* [WHAT TO PRODUCE]: What you return should be only the lines in the entries below between the one holding "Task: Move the" and the one holding "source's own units", ends included, with every picture left out.

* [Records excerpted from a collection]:
* * * *

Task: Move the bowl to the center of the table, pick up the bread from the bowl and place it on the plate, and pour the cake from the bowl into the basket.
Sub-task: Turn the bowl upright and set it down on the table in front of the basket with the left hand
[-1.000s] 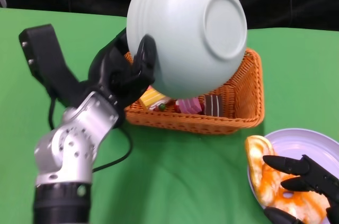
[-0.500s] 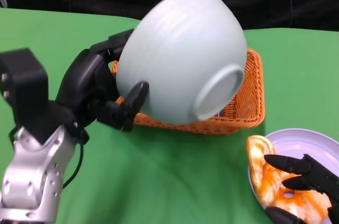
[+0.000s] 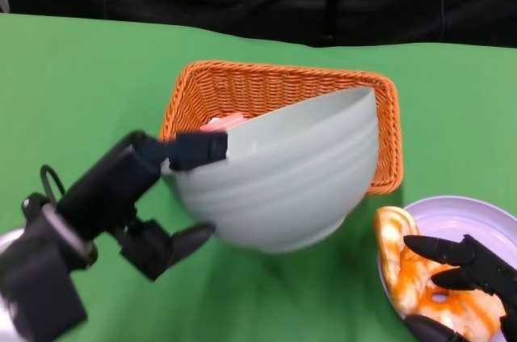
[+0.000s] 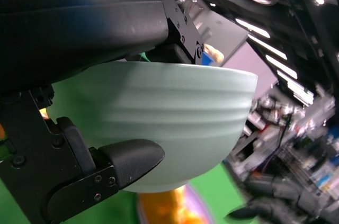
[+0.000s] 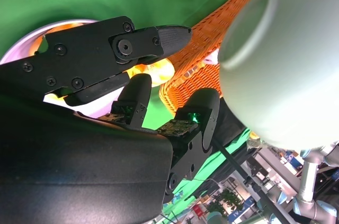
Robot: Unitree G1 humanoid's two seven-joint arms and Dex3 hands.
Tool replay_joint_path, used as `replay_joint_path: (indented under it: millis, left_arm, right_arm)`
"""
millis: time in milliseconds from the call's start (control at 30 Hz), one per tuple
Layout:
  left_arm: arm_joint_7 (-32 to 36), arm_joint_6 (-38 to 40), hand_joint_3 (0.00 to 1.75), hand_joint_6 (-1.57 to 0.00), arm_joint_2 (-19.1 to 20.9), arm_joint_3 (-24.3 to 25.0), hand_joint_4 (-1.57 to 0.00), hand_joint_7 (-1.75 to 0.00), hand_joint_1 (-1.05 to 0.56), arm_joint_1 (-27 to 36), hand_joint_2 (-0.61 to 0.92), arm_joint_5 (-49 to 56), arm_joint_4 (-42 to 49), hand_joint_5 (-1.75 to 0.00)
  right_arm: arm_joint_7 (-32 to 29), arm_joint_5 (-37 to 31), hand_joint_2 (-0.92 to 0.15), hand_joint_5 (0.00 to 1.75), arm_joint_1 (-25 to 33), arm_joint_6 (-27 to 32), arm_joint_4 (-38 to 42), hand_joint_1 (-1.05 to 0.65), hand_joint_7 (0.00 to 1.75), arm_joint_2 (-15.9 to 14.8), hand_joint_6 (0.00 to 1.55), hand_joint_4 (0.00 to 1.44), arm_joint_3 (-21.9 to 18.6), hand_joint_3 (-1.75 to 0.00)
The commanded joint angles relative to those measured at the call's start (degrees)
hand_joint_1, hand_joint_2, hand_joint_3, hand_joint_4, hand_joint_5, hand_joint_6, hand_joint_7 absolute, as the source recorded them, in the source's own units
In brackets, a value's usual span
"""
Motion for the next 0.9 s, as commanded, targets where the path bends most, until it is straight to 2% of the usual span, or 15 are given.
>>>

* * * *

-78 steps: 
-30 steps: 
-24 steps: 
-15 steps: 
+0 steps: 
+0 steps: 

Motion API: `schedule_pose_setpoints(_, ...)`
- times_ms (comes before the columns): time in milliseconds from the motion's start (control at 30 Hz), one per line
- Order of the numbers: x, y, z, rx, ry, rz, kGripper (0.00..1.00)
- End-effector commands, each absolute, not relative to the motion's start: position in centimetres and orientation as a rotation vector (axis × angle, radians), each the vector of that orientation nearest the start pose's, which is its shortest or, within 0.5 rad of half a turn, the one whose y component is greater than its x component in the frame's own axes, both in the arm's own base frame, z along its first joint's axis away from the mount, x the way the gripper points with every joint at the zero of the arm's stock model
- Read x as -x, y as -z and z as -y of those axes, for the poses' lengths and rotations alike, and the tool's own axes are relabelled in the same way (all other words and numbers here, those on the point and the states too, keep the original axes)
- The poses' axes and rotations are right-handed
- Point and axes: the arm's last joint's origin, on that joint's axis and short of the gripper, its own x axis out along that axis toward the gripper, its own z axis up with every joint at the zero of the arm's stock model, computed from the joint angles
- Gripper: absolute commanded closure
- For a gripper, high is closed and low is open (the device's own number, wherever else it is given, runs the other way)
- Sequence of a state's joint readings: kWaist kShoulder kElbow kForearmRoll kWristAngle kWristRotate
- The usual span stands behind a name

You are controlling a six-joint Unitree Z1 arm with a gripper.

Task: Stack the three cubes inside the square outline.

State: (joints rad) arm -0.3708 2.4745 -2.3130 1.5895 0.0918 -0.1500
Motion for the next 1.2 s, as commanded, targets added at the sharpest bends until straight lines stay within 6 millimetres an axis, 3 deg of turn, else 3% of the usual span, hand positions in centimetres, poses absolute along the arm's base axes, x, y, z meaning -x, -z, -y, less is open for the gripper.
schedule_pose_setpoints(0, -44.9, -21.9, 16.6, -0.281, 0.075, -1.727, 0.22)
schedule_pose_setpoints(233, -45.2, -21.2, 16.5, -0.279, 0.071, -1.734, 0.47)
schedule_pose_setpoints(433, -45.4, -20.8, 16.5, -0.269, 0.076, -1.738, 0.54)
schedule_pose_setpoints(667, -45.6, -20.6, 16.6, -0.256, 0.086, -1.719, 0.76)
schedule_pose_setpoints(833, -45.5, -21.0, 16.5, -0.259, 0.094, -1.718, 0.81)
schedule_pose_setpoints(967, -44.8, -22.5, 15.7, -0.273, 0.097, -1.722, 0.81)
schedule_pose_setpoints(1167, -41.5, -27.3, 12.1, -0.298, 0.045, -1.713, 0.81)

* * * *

* [SOLUTION TO THIS TASK]:
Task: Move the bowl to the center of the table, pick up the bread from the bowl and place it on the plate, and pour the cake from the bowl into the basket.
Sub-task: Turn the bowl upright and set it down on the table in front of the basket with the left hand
[-1.000s] 
[-0.500s] 
[+0.000s] 
[+0.000s] 
[+0.000s] 
Robot: Unitree G1 humanoid's two seven-joint arms and Dex3 hands.
Tool replay_joint_path, used as `replay_joint_path: (indented under it: millis, left_arm, right_arm)`
"""
millis: time in milliseconds from the call's start (control at 30 Hz), one per tuple
Layout:
  left_arm: arm_joint_7 (-32 to 36), arm_joint_6 (-38 to 40), hand_joint_3 (0.00 to 1.75), hand_joint_6 (-1.57 to 0.00), arm_joint_2 (-19.1 to 20.9), arm_joint_3 (-24.3 to 25.0), hand_joint_4 (-1.57 to 0.00), hand_joint_7 (-1.75 to 0.00), hand_joint_1 (-1.05 to 0.56), arm_joint_1 (-27 to 36), hand_joint_2 (-0.61 to 0.92), arm_joint_5 (-49 to 56), arm_joint_4 (-42 to 49), hand_joint_5 (-1.75 to 0.00)
  right_arm: arm_joint_7 (-32 to 29), arm_joint_5 (-37 to 31), hand_joint_2 (-0.92 to 0.15), hand_joint_5 (0.00 to 1.75), arm_joint_1 (-25 to 33), arm_joint_6 (-27 to 32), arm_joint_4 (-38 to 42), hand_joint_1 (-1.05 to 0.65), hand_joint_7 (0.00 to 1.75), arm_joint_2 (-15.9 to 14.8), hand_joint_6 (0.00 to 1.55), hand_joint_4 (0.00 to 1.44), arm_joint_3 (-21.9 to 18.6), hand_joint_3 (-1.75 to 0.00)
The commanded joint angles relative to those measured at the call's start (degrees)
hand_joint_1, hand_joint_2, hand_joint_3, hand_joint_4, hand_joint_5, hand_joint_6, hand_joint_7 absolute, as the source recorded them, in the source's own units

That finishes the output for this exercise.